Only the lines below starting at the one containing "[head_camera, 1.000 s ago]" and ending at the one containing "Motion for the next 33" belong in the answer, each copied exactly.

• Dataset entries:

+++

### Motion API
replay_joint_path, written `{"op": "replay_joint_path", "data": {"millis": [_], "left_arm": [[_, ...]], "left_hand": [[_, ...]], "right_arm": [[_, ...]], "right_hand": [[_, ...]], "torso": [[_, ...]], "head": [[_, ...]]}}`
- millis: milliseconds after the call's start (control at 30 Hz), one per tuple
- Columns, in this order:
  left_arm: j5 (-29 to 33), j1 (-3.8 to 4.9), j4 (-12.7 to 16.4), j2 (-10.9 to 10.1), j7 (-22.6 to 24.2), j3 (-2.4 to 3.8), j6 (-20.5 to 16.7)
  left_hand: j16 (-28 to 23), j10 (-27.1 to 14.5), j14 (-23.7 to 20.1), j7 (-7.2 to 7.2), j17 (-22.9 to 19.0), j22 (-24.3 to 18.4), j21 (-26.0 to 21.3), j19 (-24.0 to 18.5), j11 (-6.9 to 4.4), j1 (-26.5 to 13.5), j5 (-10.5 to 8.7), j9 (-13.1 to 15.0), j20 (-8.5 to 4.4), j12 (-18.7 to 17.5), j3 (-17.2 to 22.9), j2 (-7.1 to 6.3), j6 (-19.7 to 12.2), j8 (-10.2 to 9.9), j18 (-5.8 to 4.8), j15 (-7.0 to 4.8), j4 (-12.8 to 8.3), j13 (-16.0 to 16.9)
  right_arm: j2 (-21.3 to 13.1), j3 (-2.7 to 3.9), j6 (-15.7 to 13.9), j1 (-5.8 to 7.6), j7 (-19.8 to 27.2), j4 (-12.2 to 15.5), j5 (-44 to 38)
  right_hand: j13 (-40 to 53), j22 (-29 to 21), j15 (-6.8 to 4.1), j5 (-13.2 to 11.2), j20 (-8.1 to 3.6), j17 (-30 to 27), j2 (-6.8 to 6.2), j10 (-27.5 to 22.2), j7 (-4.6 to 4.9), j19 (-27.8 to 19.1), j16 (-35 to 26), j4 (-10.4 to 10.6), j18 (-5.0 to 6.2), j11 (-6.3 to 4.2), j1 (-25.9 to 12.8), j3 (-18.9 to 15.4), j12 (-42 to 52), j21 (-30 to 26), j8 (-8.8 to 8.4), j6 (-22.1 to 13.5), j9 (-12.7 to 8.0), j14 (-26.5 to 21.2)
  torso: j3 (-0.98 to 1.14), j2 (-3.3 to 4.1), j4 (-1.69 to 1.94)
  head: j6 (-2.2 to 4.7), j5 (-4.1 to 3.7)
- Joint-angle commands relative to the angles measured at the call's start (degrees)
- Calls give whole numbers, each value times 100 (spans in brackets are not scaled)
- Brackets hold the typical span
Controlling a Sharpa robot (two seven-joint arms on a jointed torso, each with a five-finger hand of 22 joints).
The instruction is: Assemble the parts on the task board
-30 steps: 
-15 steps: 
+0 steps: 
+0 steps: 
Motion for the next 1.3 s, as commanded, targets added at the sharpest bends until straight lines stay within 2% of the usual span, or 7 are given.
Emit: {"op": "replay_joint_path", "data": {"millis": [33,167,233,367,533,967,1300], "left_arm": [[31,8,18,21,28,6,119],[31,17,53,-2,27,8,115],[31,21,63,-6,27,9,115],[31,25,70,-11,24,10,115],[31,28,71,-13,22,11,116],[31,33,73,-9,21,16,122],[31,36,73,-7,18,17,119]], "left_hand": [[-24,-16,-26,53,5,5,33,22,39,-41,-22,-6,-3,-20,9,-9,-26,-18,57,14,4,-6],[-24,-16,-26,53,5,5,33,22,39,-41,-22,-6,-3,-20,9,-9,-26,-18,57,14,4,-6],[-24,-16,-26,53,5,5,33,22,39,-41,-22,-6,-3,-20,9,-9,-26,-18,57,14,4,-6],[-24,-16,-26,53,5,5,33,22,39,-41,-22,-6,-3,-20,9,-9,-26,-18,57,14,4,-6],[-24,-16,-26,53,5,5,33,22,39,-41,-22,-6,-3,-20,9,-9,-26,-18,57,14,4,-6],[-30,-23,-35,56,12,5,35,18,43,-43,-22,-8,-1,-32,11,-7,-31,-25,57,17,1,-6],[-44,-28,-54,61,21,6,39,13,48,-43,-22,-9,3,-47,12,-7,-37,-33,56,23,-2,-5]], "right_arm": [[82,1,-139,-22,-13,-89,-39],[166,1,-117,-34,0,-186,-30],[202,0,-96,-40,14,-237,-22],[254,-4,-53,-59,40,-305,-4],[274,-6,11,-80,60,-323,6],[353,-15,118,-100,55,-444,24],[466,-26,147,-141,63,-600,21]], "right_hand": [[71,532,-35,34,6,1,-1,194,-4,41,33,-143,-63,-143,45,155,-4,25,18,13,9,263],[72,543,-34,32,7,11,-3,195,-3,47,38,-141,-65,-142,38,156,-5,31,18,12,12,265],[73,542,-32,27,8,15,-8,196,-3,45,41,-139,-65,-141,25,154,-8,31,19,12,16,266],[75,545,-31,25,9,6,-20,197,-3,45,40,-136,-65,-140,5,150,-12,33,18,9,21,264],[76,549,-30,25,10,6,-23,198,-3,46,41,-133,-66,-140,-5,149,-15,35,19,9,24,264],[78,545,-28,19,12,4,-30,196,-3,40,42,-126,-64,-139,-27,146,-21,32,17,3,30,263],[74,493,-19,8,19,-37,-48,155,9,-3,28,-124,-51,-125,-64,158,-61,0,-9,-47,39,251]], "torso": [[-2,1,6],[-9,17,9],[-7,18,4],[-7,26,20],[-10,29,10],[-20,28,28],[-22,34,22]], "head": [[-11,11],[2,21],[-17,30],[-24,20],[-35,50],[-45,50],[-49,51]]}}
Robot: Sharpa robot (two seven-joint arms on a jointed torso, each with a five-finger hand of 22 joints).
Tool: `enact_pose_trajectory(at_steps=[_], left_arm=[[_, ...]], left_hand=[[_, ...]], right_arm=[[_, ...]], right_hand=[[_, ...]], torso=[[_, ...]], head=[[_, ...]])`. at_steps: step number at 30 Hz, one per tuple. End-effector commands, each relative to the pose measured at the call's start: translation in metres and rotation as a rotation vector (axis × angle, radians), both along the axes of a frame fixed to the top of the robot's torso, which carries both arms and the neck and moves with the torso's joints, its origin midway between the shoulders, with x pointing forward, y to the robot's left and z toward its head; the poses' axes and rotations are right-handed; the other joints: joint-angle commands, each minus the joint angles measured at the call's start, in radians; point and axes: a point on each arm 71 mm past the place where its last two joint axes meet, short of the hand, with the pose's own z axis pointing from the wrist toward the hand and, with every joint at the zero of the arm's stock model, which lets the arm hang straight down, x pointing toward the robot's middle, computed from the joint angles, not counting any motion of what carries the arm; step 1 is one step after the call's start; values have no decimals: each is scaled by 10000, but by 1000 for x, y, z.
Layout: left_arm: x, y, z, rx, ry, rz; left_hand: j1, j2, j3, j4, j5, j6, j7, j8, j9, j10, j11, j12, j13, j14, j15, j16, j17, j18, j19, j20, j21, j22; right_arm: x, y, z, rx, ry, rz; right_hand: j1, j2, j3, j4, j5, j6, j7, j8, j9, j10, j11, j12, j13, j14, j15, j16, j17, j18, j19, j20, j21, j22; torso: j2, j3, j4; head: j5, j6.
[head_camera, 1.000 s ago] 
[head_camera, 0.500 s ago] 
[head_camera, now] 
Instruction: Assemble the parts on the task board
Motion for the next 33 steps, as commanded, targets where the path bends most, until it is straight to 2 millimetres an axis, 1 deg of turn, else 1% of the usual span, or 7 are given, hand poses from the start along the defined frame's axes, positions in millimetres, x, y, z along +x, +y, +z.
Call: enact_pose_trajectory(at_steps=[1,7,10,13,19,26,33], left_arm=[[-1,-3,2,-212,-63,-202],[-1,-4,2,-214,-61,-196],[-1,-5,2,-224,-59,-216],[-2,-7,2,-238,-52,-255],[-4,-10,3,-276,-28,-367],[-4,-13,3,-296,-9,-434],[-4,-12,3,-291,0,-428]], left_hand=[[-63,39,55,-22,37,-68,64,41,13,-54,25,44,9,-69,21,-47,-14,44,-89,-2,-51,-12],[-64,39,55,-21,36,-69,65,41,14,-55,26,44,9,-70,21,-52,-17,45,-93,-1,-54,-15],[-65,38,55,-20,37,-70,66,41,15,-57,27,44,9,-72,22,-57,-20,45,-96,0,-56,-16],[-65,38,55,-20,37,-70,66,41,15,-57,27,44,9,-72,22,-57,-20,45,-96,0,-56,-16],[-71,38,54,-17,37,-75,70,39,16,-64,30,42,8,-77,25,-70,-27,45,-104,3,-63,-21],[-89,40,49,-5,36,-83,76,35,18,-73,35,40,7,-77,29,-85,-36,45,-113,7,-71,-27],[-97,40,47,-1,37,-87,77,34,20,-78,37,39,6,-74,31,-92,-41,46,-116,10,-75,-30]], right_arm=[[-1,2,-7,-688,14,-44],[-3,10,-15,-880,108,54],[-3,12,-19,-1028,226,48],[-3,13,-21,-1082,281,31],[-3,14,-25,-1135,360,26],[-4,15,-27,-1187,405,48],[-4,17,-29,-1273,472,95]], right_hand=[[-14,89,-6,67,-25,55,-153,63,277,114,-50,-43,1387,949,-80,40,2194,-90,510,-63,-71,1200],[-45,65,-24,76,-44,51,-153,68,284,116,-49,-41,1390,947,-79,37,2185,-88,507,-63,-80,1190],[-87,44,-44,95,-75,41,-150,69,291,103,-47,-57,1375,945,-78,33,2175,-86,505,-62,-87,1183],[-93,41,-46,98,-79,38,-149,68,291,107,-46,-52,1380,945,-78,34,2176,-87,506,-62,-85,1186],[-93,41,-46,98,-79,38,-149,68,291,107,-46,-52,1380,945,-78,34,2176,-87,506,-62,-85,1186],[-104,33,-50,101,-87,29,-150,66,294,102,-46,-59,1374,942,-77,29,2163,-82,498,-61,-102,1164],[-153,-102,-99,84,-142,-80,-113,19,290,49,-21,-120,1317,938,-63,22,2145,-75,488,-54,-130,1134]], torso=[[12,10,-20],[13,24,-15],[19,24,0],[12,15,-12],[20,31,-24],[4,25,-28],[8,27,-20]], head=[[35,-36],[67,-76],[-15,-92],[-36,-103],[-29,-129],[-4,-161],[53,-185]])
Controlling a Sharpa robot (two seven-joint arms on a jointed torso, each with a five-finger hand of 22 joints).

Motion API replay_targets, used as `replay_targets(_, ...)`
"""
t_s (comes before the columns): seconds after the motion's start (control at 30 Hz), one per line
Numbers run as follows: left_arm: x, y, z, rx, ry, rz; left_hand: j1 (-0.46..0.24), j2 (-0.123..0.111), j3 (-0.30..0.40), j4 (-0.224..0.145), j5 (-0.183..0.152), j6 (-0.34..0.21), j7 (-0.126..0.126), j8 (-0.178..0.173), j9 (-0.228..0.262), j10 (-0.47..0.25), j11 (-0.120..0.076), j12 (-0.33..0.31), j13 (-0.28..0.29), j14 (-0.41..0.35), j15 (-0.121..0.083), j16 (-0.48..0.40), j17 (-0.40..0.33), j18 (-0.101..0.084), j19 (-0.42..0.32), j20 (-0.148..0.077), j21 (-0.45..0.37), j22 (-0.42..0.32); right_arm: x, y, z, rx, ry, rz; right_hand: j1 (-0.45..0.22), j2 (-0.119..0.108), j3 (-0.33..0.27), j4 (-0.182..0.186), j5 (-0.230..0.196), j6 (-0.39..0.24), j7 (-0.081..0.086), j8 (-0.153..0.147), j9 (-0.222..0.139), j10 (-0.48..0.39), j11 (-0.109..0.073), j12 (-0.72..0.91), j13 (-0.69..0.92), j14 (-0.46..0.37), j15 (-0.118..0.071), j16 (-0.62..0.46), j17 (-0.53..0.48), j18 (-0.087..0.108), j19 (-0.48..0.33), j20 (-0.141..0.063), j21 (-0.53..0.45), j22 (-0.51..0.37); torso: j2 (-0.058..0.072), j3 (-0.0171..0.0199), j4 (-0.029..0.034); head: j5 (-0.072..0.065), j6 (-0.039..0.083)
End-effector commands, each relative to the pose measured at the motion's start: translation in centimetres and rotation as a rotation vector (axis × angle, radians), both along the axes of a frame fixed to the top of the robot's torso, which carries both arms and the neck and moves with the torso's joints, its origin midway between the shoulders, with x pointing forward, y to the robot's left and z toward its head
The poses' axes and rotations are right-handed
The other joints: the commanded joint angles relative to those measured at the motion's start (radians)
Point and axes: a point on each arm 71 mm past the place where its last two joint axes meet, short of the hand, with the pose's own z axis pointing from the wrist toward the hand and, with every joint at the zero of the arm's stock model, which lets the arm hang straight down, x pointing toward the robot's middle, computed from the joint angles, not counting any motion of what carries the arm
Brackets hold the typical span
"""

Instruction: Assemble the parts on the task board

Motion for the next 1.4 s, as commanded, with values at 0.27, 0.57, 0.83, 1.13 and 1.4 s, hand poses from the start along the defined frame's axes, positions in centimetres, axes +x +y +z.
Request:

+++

• Task result:
[head_camera, 1.000 s ago] 
[head_camera, 0.500 s ago] 
[head_camera, now] 
Instruction: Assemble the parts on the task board
Motion for the next 33 steps, as commanded, targets where the path bends most, until it is straight to 2 millimetres an axis, 1 deg of turn, else 1% of the usual span, or 7 are given, hand poses from the start along the defined frame's axes, positions in millimetres, x, y, z along +x, +y, +z.

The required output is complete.